Mischa de Vreede op haar website: Aan de bundel Zeestenen, waarin dit gedicht, werd door mijn collega-dichters die tevens recenseren geen ruimte gegund; de dichters in mijn vriendenkring vonden hem goed en mooi maar daar zijn het vrienden voor. Leo Vroman, in een brief van 2 oktober 2001: “Dat vind ik een heel bijzondere bundel! Het kan niet zuiverder, voller, aandoenlijk eerlijker.” Dat zou hij niet schrijven als hij het niet meende: zo’n goede vriend is het wel.
Ik sta in deze rubriek, voor het eerst, bij haar bescheiden poëtische oeuvre stil. De reden? Op 12 mei is zij overleden, 83 jaar oud.
Mischa de Vreede is in 1936 geboren in voormalig Nederlands-Indië als middelste van de drie kinderen van een dominee en onderwijzeres. Die noemen haar Henny. In 1946, zij is dan negen, repatrieert het gezin, na drieënhalf jaar internering in Noord-Sumatra, naar Nederland.

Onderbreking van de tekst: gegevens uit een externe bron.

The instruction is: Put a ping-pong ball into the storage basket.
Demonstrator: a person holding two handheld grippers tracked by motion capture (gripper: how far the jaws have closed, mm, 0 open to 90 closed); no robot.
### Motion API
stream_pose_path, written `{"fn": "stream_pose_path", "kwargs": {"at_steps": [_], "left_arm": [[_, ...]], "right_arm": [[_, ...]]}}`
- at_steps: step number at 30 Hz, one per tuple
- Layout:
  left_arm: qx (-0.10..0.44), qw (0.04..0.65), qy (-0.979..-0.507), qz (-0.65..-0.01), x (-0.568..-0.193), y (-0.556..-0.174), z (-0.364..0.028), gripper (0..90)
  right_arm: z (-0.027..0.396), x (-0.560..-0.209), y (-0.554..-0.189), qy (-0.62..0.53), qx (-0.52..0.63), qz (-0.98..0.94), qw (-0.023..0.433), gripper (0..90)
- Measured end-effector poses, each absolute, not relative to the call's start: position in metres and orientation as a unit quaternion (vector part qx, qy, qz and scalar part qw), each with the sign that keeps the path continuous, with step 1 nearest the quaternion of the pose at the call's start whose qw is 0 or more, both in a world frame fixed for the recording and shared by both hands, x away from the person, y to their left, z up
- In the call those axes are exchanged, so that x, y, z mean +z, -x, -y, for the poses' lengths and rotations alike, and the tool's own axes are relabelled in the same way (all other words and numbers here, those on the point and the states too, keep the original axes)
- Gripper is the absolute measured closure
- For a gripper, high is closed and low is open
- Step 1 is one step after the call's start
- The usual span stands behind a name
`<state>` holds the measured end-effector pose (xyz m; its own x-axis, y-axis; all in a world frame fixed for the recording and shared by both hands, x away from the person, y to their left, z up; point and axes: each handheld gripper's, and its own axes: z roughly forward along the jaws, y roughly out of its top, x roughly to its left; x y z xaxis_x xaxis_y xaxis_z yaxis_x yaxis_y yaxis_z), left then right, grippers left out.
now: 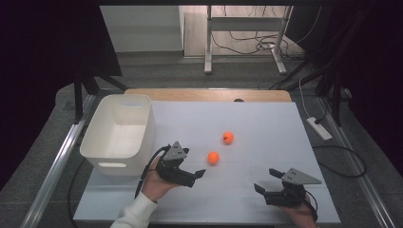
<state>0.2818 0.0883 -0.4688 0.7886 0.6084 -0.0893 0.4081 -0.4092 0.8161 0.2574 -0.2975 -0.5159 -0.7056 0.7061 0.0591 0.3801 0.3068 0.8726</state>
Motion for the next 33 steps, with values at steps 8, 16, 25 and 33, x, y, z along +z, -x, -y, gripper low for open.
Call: {"fn": "stream_pose_path", "kwargs": {"at_steps": [8, 16, 25, 33], "left_arm": [[0.108, 0.443, -0.837, -0.303, -0.469, -0.290, -0.080, 6.4], [0.105, 0.435, -0.841, -0.303, -0.469, -0.300, -0.069, 6.6], [0.101, 0.425, -0.845, -0.308, -0.474, -0.311, -0.065, 6.9], [0.101, 0.417, -0.849, -0.308, -0.476, -0.319, -0.060, 7.1]], "right_arm": [[0.297, -0.516, -0.258, -0.342, 0.476, -0.792, 0.172, 14.4], [0.297, -0.516, -0.258, -0.341, 0.475, -0.793, 0.174, 14.4], [0.297, -0.516, -0.258, -0.341, 0.474, -0.793, 0.175, 14.5], [0.297, -0.516, -0.258, -0.340, 0.473, -0.793, 0.175, 14.5]]}}
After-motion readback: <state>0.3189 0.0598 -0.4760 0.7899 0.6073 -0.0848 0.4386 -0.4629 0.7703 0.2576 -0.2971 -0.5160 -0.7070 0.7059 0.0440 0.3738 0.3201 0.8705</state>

Wat mijn eigen jeugdherinneringen betreft: eenmaal gerepatrieerd heb ik van meet af aan het idee gehad dat wij, uit Indië afkomstig, geen recht van spreken hadden wanneer het om doorstane ontberingen ging. […] Mijn uiterlijk – de buitenissige kleren van de Marshallhulp, een gelige huid en groene aanslag op mijn tanden...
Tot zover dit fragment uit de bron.